By Paul Briand
Just one more chili recipe then I’ll back off this riff I started last week.
I stumbled onto this one while reading Parade magazine in my Sunday newspaper. The recipe was part of an ad for Campbell’s Cream of Chicken Soup.
My biggest problem with can of soup recipes is that canned soup has way too much sodium.
Campbell’s and others are trying to introduce products with less salt and with less fat, and good for them.
The cream of chicken soup in this recipe comes in the low-fat version, which I did find on my grocer’s shelf.
A couple of other notes: I added roasted red peppers and some red kidney beans to give the dish more color.
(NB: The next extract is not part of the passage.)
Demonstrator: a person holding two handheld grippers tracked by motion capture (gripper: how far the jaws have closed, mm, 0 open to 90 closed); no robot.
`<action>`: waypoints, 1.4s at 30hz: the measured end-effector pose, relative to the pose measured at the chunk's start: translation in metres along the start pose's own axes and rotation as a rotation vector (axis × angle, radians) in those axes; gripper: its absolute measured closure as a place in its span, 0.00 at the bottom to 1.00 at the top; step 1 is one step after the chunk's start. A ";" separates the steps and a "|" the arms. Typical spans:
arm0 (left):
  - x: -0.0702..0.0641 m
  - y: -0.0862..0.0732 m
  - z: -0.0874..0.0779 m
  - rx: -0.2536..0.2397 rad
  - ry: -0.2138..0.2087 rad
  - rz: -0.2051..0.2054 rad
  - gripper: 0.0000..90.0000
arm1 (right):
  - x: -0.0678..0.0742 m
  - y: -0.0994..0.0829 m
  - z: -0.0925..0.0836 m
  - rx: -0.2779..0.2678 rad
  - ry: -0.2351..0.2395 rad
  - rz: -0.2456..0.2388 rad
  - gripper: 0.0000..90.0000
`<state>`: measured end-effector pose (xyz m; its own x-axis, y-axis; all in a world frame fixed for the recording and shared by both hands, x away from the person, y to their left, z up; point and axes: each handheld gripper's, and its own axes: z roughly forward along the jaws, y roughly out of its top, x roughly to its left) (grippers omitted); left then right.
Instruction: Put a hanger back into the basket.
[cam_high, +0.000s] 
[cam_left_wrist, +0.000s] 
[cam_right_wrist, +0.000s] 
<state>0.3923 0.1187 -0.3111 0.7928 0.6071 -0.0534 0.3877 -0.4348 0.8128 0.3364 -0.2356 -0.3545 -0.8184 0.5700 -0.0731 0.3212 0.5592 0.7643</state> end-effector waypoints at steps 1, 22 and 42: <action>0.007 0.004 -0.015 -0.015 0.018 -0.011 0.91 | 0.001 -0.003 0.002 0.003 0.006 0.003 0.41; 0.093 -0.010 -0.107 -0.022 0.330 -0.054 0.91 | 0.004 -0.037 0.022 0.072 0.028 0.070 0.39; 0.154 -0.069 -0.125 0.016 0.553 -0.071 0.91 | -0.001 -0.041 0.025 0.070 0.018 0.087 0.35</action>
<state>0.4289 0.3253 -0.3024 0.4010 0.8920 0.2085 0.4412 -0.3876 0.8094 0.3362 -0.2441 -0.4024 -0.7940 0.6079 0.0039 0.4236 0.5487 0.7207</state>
Yes, there is “white” in the recipe name but it was a little too pale for my liking..
You can find this and other Campbell soup recipes at campbellskitchen.com.
Ingredients
1 tablespoon vegetable oil
4 skinless, boneless chicken breast halves (about 1 pound), cut into cubes
4 teaspoons chili powder
2 teaspoons ground cumin
1 large onion, chopped (about 1 cup)
1 medium green pepper, chopped (about 3/4 cup)
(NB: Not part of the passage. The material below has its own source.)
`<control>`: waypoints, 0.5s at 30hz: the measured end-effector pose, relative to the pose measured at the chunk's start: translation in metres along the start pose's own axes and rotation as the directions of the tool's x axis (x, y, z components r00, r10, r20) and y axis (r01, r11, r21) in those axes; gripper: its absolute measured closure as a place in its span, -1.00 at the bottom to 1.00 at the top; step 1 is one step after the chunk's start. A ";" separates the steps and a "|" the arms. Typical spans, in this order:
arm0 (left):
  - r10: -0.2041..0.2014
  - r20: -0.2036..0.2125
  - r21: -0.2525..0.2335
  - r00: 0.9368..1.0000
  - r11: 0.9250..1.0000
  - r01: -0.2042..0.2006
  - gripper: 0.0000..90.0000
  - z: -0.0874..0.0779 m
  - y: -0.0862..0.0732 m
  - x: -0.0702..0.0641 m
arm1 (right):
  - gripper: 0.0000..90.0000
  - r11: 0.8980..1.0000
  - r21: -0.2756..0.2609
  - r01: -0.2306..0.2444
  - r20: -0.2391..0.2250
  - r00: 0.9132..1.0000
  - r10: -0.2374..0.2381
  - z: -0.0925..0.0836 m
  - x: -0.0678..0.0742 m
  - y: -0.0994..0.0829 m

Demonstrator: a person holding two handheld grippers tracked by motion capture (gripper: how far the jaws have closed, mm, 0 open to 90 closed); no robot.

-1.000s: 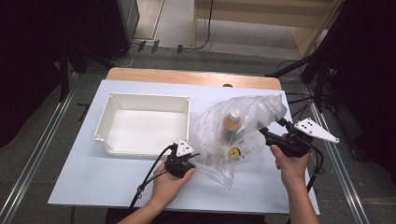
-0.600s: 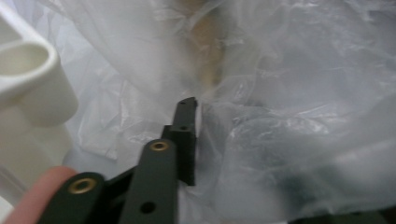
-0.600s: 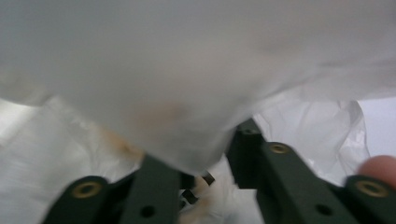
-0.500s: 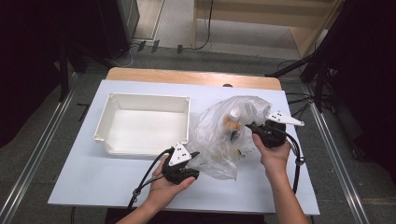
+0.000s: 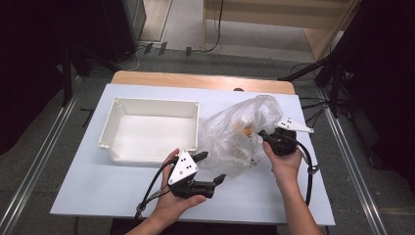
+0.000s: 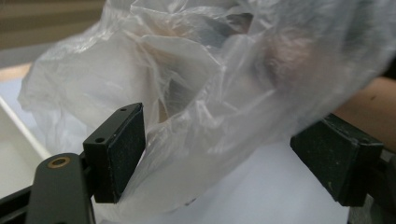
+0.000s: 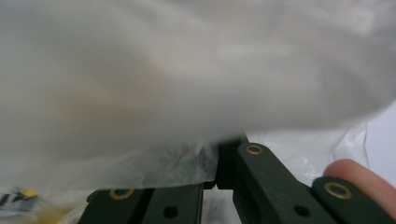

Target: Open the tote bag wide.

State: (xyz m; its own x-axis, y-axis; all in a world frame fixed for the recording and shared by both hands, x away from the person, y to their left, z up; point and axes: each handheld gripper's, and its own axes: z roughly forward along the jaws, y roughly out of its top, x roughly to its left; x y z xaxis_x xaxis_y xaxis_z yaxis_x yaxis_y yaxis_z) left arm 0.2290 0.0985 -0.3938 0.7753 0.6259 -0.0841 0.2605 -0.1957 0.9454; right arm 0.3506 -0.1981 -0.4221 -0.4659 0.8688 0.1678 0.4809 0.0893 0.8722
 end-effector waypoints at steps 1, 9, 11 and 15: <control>0.011 -0.001 -0.014 1.000 1.000 -0.011 -0.59 -0.002 0.004 -0.002 | 1.00 1.000 0.006 0.003 0.002 1.000 -0.003 0.001 0.000 -0.001; -0.008 -0.033 0.024 0.999 1.000 0.009 0.17 0.002 0.020 0.005 | 1.00 1.000 0.013 0.009 0.004 1.000 -0.010 0.001 0.001 -0.004; -0.043 0.017 0.061 0.999 0.997 0.042 0.68 0.006 0.016 0.015 | 1.00 1.000 0.002 0.002 -0.001 1.000 -0.002 -0.003 0.001 -0.004; -0.076 0.003 0.089 0.997 0.993 0.076 1.00 0.013 0.006 0.025 | 0.88 1.000 -0.027 -0.004 -0.020 1.000 0.004 -0.013 0.000 -0.003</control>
State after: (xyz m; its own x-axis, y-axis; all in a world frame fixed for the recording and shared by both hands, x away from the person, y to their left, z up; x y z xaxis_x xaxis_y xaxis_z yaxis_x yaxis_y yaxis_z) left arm 0.2576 0.1030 -0.3940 0.7550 0.6368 -0.1567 0.3686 -0.2145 0.9045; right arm 0.3398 -0.2046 -0.4187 -0.4790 0.8591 0.1804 0.4623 0.0722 0.8838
1 can (10 3/4 ounces) Campbell's® Condensed Cream of Chicken Soup (Regular or 98% Fat Free)
3/4 cup water
1 1/2 cups frozen whole kernel corn
2 cans (about 15 ounces each) white kidney beans (cannellini), rinsed and drained
2 tablespoons shredded cheddar cheese
Directions
1. Heat the oil in a 4-quart saucepan over medium-high heat;
2. Add the chicken, chili powder, cumin, onion and pepper and cook until the chicken is cooked through and the vegetables are tender, stirring often;
3. Stir the soup, water, corn and beans in the saucepan and heat to a boil. Reduce the heat to low;
4. Cover and cook for 5 minutes, stirring occasionally;
5. Sprinkle with the cheese and serve.